The West's vision once again brought Egypt to the point where
the quip by Muhammad Abduh, chief mufti of Al-Azhar 1899--1905, rings
all too true: "I went to the West and saw Islam, but no Muslims; I got
back to the East and saw Muslims, but not Islam."
The task
before the Freedom and Justice Party (FJP) and the Islamist president is
daunting beyond description. He begins office in a political and economic
straightjacket bequeathed to him by interim prime minister Kamal Al-Ghanzuri
and acting head of state Field Marshall Mohamed Tantawi -- a budget already
approved by the Supreme Council of the Armed Forces, without a parliament, with
the military supreme council holding almost all the cards.
But so far,
these road blocks haven’t stopped the forces of the new Egypt. We are left to
ask: How did the Brotherhood triumph against all odds, with the media,
courts and the all-powerful military doing everything to undermine them? The
answer is simple. It was the desperation of the poor and the quiet commitment
of devout Muslims among all classes of Egyptian society.
However, even as they struggle against the entrenched, corrupt
establishment, they can count on enthusiasts and a new spirit of reform
within Muslim intellectual circles to help navigate the rocky shoals of the
global secular establishment. Two such British Muslims, who washed up on
the shores of the Emerald Isles from British colonies Egypt and India, and who
have made important contributions to the debate about Islam and modernity, are Tariq Ramadan
and Ziauddin Sardar, who advocate not just "modernising Islam", but
"Islamising modernity", not just "adaptation reform" but
"transformation reform", as Ramadan writes in Radical Reform:
Islamic Ethics and Liberation (2009).
The trouble is, the West arrogantly demands that countries
such as Egypt adapt to the Western version of modernity -- the
neocolonial order based on the US dollar, dominated by large Western
corporations and a bristling military on hair-trigger alert around the world. It is
okay for the US to run huge trade and budget deficits decade after decade,
squandering its dollars on war, while forcing poor countries to "tighten
their belts" when the mysterious flows of "capital" and the
vagaries of the market result in even one year in the red. But this
modernity, with its manifest injustices, is not the only one, and it is
certainly not moral, as Egyptians have learned the hard way.
Tariq
Ramadan is a Swiss-Egyptian academic, whose father was a prominent MB member
exiled by Nasser and whose mother was MB founder Hassan Al-Banna's
eldest daughter. He has written about Islamic reform from a European
Muslim's point of view, rejecting the assimilationist position that Islam must
adapt to modernity. "The Western equation secularisation = freedom =
religious pluralism = democracy has no equivalent in Muslim-majority societies
where, through the historical experiences of the past century, the equation
would rather sound like secularisation = colonialism = de-Islamisation =
dictatorship."
He sees the very heterogeneous Western Muslims as playing a key
role in developing a new approach to their religion, taking advantage of the
West's high level of education to promote ijtihad -- independent
reasoning based on a thorough knowledge of the Quran and hadiths -- to adapt to
modern life. For instance, to bring zakat up to date, "establishing a real
system of collective solidarity and social security, woven into the very fabric
of society, that aims at freeing the poor from their dependence so that
eventually they themselves will pay zakat,” as he wrote in Western Muslims and
the Future of Islam (2004).
Already, Western Muslims have decided that a very
restricted use of interest -- for mortgages on private homes -- is acceptable, "a
need which ... becomes a constraining necessity", according to a fatwa
issued by the European Council for Research and Fatwas (ECRF) and the League of
Scholars of Sharia in the US, using Abu Hanifa’s terminology. Interest is
allowed for Muslims living in the non-Muslim societies in dealings with
non-Muslims, but only when used to protect the property of Muslims. But
tweaking the old laws to meet dire needs today is not enough for Tariq Ramadan.

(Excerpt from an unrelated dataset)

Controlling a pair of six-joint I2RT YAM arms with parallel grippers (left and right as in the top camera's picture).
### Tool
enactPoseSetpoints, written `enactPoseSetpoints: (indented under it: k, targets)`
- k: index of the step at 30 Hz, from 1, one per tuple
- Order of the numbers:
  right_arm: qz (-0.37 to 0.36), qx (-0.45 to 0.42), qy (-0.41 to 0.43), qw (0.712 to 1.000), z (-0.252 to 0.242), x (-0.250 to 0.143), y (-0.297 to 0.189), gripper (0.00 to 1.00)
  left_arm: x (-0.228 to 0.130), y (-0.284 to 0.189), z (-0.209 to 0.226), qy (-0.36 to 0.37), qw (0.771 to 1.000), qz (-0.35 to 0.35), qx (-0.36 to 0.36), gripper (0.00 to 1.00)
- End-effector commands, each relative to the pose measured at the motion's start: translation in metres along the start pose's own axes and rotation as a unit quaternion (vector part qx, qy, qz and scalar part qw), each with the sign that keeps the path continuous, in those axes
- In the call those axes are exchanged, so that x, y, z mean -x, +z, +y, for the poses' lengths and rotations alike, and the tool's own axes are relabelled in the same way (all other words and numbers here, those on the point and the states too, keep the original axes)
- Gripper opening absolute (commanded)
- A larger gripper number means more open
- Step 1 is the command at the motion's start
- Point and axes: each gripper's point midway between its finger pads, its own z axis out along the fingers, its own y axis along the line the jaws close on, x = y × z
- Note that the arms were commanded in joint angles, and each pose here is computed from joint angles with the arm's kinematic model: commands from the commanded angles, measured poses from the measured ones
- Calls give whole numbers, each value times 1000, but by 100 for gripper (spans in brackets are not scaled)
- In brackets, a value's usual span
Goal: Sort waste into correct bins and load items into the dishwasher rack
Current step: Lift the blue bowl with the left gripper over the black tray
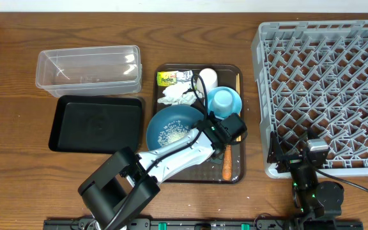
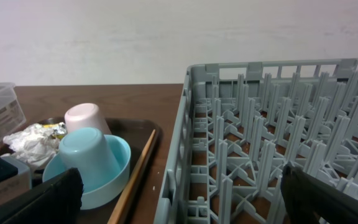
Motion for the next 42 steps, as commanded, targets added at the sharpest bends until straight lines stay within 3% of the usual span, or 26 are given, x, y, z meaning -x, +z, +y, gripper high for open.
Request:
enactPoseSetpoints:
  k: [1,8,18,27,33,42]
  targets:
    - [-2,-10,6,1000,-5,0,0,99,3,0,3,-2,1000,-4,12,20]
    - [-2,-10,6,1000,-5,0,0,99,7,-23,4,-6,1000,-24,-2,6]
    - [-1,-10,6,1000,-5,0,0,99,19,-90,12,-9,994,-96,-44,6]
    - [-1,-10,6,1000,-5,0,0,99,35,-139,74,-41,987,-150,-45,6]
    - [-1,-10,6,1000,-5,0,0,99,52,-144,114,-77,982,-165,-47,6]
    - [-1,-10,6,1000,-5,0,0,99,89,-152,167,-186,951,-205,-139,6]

He calls for alternatives to Western banking for the Muslims community in
Europe and America, based on banks sharing lenders’ risks – the intent of the
prohibition of interest in the Quran -- so that they become an integral part of
people’s economic concerns, not just parasites taking their "pound of
flesh".
The 8th--10th cc categories of dar al-islam (abode of peace),
dar al-harb (abode of war), dar al-ahd (abode of treaty), and dar al-kufr
(abode of unbelief, referring to Muhammad's early Mecca period) -- which do not
occur in the Quran but only in the much later hadiths but are now integral to
Islamic law -- must be redefined. Formally an abode of war, the West, with
its guaranteed civil rights, ironically allows more religious freedom these
days than many oppressive, nominally Muslim states (pre-revolution
Egypt being a prime example), where Muslims are in danger and unable to
practice their beliefs freely.
At the same time, mass migration and the
globalisation of economic, financial and political power means that the concept
of physical borders lose their meaning. Sheikh Faysal al-Mawlawi, a
founder of the ECRF, proposes the concept of dar al-dawa (abode of
invitation to God) to refer to the early Mecca period and the whole of the
Arabian Peninsula at that time, and, by inference, the world today.

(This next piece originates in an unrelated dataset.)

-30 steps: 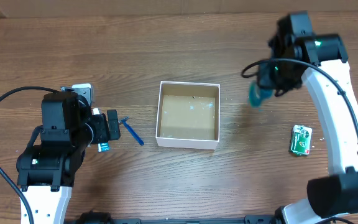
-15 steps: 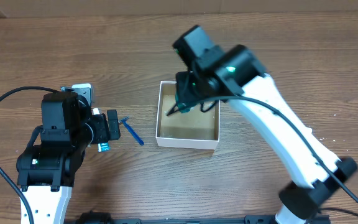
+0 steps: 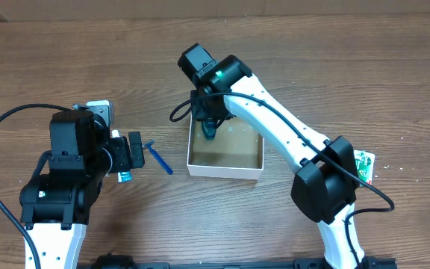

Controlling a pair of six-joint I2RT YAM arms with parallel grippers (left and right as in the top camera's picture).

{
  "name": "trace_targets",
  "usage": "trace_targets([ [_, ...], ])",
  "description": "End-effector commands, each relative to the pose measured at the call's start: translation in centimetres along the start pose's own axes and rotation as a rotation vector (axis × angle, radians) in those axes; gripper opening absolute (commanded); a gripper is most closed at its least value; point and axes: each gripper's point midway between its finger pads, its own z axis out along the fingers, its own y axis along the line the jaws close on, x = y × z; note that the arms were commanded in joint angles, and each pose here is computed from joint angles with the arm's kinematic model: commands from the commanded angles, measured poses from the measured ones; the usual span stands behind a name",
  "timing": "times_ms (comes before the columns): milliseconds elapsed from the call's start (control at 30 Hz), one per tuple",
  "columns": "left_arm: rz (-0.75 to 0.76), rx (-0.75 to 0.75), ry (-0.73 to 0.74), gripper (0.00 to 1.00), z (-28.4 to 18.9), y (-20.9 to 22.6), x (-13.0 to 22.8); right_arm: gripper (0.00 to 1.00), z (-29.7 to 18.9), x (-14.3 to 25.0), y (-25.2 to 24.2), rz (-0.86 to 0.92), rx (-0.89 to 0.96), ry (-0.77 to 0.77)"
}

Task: Pack container
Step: 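Carry the bottle into the white box and release it upright, then move the right gripper to the green Dettol soap and grasp it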

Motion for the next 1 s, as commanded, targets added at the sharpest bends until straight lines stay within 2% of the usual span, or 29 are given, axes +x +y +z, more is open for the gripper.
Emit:
trace_targets([
  [0,-0.013,0.012,-0.027,1.00,-0.7,-0.3,-0.9,0.41,-1.0,-0.6,0.5,0.010,-0.023,-0.035],
  [33,-0.013,0.012,-0.027,1.00,-0.7,-0.3,-0.9,0.59,-1.0,-0.6,0.6,0.009,-0.026,-0.033],
  [67,-0.013,0.012,-0.027,1.00,-0.7,-0.3,-0.9,0.66,-1.0,-0.5,0.7,0.008,-0.032,-0.030],
  [200,-0.013,0.012,-0.027,1.00,-0.7,-0.3,-0.9,0.73,-1.3,-0.5,0.7,0.005,-0.032,-0.029],
  [300,-0.013,0.012,-0.026,1.00,-0.7,-0.3,-0.9,0.79,-3.6,-0.7,0.7,-0.020,-0.044,-0.050],
  [433,-0.013,0.012,-0.027,1.00,-0.7,-0.3,-0.9,0.83,-9.5,-1.5,0.1,-0.023,-0.060,-0.149],
  [467,-0.013,0.012,-0.027,1.00,-0.7,-0.3,-0.9,0.86,-11.4,-1.9,-0.2,-0.023,-0.065,-0.190],
  [500,-0.013,0.012,-0.027,1.00,-0.7,-0.3,-0.9,0.96,-13.3,-2.2,-0.7,-0.016,-0.065,-0.232],
  [533,-0.013,0.012,-0.026,1.00,-0.7,-0.3,-0.9,1.00,-15.8,-2.6,-1.6,-0.001,-0.061,-0.291],
  [667,-0.013,0.012,-0.026,1.00,-0.7,-0.2,-0.9,1.00,-23.5,-3.4,-7.1,0.107,-0.053,-0.463],
  [733,-0.013,0.012,-0.027,1.00,-0.7,-0.3,-0.9,1.00,-25.7,-3.0,-12.4,0.245,-0.013,-0.483],
  [833,-0.013,0.012,-0.026,1.00,-0.7,-0.3,-0.9,1.00,-26.4,-1.2,-21.2,0.490,0.093,-0.424],
  [967,-0.013,0.011,-0.025,1.00,-0.6,-0.2,-0.8,1.00,-25.4,1.8,-28.3,0.639,0.163,-0.297],
])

Ramadan suggests his own characterisation of the West as dar
al-shahada (abode of testimony to the Islamic message). He argues that Muslims
are "witnesses before mankind". They must continue to
review the fundamental principles of Islam and take responsibility for their faith,
building on the maqasid (goals) movement within Islamic legal philosophy.
This
movement was developed by the 12th century Islamic scholar Muhammad
Al-Ghazali (d. 1111), who established the Quran's goals as the
preservation of religion, life, lineage, intellect and property. As part
of the renewal of Islamic legal theory, scholars such as Tunisian Muhammad
Al-Tahir Ibn Ashur (d. 1973) and Ramadan have shown a renewed interest in the
maqasid in relation to maslahah (public interest).
As opposed to reading verses of the Quran in isolation, this
approach requires a comprehensive reading of the text as an integrated whole in
order to identify the higher objectives and then interpreting particular verses
on a given topic according to the maqasid's intent.

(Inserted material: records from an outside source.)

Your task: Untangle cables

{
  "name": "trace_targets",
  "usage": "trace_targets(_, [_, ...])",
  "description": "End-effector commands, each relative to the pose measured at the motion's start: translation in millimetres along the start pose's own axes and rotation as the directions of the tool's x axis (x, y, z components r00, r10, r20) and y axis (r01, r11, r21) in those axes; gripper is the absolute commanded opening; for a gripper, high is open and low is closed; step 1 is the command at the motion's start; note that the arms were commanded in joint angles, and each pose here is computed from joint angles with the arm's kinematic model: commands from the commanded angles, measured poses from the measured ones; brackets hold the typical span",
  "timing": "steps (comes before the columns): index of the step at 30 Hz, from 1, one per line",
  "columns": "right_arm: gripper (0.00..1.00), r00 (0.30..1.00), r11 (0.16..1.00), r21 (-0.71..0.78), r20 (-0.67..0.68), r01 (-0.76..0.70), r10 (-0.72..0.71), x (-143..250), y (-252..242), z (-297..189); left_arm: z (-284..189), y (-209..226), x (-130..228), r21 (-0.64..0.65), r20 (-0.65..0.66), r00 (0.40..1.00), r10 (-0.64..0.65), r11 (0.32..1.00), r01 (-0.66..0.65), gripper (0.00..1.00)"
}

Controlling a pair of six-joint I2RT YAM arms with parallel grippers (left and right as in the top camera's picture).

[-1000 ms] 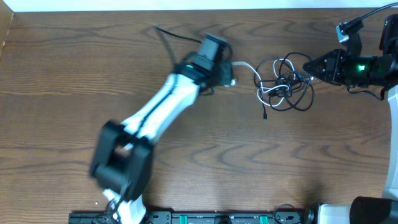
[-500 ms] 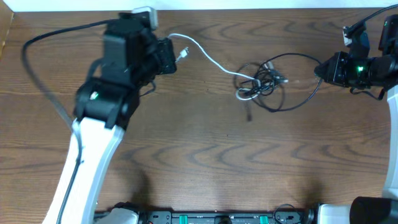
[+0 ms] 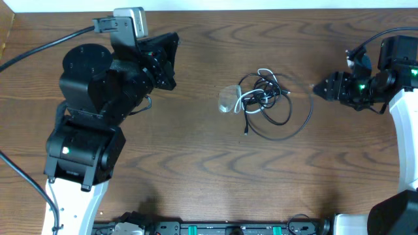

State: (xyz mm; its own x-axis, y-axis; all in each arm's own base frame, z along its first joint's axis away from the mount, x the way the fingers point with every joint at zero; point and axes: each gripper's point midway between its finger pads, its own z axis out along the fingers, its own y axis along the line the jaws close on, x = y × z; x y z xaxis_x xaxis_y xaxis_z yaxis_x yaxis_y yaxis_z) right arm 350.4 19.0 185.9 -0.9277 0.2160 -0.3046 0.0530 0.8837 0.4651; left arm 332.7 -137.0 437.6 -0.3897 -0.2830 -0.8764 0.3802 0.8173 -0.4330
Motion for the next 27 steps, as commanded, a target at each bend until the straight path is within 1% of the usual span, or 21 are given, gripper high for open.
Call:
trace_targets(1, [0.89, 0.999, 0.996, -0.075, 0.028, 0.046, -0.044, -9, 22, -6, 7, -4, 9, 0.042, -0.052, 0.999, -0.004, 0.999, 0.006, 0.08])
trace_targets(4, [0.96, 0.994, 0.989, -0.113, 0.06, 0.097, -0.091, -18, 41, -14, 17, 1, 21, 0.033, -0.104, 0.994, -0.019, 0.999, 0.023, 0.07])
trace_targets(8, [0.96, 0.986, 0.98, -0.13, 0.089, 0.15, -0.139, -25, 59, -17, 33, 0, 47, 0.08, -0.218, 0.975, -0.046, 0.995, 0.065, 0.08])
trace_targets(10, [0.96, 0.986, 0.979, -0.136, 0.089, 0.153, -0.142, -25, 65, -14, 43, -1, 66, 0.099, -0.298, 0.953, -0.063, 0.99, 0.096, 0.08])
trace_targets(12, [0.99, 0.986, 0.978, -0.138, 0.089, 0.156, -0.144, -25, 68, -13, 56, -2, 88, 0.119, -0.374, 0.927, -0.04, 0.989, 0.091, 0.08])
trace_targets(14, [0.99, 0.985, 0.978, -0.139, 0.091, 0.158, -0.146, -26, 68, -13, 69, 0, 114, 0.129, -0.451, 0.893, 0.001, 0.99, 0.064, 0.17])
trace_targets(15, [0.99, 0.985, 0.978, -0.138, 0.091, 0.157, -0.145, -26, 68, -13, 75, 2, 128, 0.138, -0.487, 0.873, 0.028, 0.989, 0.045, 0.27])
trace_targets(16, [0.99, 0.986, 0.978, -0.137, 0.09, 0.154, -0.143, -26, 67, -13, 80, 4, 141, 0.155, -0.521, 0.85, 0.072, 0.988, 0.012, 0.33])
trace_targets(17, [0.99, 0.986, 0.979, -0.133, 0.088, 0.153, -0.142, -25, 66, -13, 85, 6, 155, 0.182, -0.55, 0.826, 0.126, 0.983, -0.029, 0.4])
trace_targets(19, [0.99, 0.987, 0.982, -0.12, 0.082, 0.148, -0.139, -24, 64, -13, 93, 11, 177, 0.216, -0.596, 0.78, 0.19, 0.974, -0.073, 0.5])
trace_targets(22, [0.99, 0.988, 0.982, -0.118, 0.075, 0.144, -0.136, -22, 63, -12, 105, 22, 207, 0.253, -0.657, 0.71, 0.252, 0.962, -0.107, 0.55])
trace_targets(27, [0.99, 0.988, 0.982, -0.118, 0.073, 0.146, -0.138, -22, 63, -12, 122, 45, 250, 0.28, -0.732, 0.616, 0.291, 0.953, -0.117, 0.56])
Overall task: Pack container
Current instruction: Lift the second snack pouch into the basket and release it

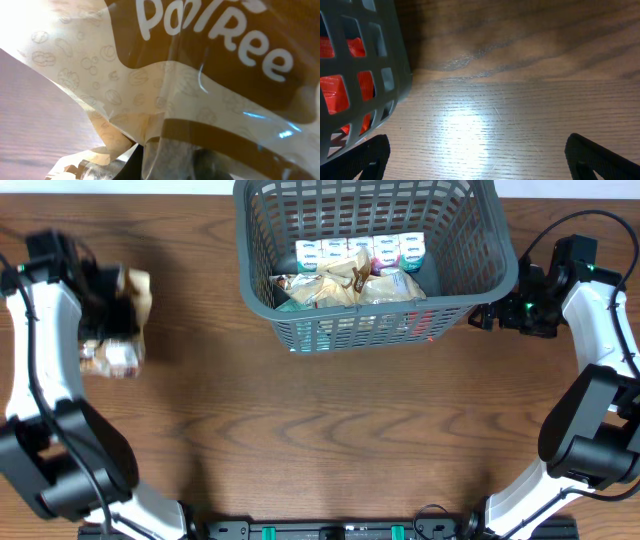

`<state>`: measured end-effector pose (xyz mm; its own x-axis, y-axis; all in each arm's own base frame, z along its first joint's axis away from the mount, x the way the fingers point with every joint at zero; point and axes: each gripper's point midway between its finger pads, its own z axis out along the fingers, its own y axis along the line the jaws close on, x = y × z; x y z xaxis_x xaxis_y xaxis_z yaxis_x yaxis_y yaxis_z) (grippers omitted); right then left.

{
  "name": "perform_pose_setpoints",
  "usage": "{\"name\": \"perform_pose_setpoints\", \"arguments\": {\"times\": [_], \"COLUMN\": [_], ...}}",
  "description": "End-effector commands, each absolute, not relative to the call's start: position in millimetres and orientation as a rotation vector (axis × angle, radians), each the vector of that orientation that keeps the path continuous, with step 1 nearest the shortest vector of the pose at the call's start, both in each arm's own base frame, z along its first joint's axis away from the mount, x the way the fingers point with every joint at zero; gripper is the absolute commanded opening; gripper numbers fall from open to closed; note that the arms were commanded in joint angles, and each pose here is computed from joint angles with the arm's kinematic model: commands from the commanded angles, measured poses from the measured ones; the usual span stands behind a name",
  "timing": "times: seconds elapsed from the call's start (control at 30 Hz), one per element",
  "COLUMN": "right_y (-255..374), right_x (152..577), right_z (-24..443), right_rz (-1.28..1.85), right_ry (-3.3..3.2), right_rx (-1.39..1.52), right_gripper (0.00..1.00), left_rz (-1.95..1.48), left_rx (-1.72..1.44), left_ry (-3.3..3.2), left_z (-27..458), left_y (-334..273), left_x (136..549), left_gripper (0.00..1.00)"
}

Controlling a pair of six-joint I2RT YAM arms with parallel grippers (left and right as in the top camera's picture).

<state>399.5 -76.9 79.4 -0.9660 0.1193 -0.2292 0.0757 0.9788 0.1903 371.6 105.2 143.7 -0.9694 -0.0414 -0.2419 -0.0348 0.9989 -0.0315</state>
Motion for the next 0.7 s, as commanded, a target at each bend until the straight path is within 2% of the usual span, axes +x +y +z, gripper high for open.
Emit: {"name": "perform_pose_setpoints", "arguments": {"times": [0.0, 0.27, 0.3, 0.33, 0.5, 0.67], "right_y": [-73.6, -74.1, -74.1, -74.1, -74.1, -74.1], "right_x": [400.6, 402.3, 402.3, 402.3, 402.2, 402.2], "right_z": [79.4, 79.7, 79.7, 79.7, 79.7, 79.7], "right_rz": [0.269, 0.266, 0.266, 0.266, 0.266, 0.266], "right_ry": [2.881, 2.875, 2.875, 2.875, 2.875, 2.875], "right_rx": [0.122, 0.120, 0.120, 0.120, 0.120, 0.120], "right_gripper": [0.99, 0.99, 0.99, 0.99, 0.99, 0.99], "left_rz": [-0.015, 0.179, 0.176, 0.168, 0.162, 0.164], "left_rx": [0.046, 0.335, 0.373, 0.415, 0.690, 0.912], "left_ry": [2.736, 2.407, 2.368, 2.327, 2.110, 1.951], "left_z": [208.4, 326.8, 335.8, 344.7, 374.7, 382.0], "left_y": [75.2, -8.7, -21.5, -35.2, -105.9, -160.1], "left_x": [392.7, 426.0, 428.8, 431.6, 441.0, 445.4], "left_gripper": [0.06, 0.06, 0.08, 0.15, 0.16, 0.15]}}
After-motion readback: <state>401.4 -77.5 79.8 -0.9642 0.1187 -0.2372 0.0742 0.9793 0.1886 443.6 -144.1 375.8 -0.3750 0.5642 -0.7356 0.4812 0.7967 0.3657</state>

Sardar's Reading the Qur'an: The Contemporary Relevance of the
Sacred Text of Islam (2011) put flesh on this theoretical skeleton with his
careful analysis of Al-Baqara (the basis of much of Islamic legal theory) and
other suras, distinguishing between the circumstantial and the general
principles which the Quran reveals. For instance, the discourse on murder
(2:178) reveals two of the most important principles of Islamic law. Murder is
one of the worst sins, but there are boundaries (hudud) within which justice is
to be sought: the extreme punishment is “just retribution” (qisas), but there
is also compensation and even forgiveness.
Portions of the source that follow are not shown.